Work to complete: If a line below contains "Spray", add it to your tally, then answer with the tally alone.

- - -

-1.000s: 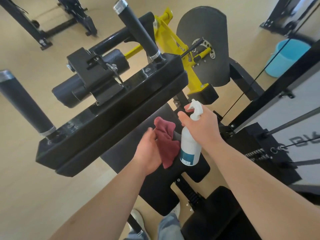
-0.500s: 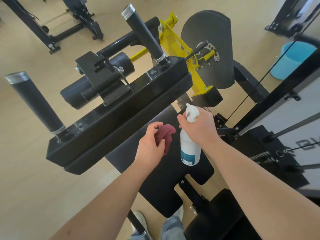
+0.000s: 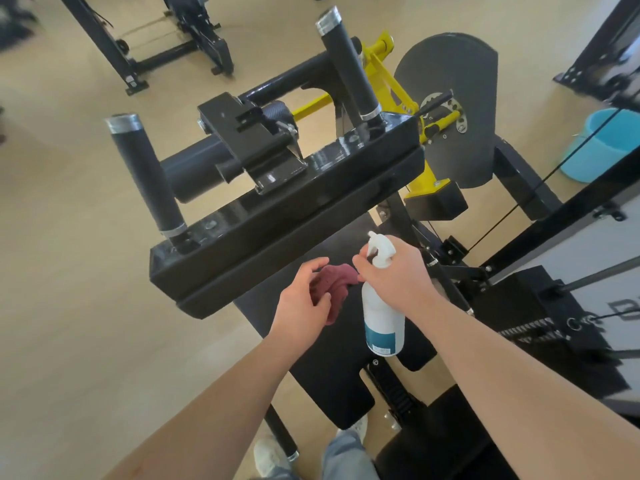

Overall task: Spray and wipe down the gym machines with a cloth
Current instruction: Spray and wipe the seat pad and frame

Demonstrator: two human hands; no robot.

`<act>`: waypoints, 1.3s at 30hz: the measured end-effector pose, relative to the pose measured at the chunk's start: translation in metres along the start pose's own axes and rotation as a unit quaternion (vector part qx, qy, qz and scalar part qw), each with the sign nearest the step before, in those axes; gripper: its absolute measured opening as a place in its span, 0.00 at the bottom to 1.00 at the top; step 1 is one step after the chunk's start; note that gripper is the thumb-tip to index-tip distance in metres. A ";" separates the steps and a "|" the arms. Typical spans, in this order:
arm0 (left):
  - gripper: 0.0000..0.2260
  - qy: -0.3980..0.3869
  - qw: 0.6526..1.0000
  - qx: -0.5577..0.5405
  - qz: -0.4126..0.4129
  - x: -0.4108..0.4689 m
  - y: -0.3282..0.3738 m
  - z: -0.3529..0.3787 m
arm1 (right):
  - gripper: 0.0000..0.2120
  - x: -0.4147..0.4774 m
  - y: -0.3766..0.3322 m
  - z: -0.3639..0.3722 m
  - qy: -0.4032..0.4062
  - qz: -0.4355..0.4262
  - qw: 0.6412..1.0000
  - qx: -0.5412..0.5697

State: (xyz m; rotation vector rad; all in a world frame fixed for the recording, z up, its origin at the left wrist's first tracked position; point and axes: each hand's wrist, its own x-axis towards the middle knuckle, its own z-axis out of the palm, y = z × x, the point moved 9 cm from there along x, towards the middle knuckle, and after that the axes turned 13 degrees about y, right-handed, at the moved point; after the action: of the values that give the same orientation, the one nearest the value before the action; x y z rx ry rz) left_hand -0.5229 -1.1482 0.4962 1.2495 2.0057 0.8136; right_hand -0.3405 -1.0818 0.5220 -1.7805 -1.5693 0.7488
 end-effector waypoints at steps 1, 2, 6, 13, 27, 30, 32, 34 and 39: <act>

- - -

Answer to the exercise: 2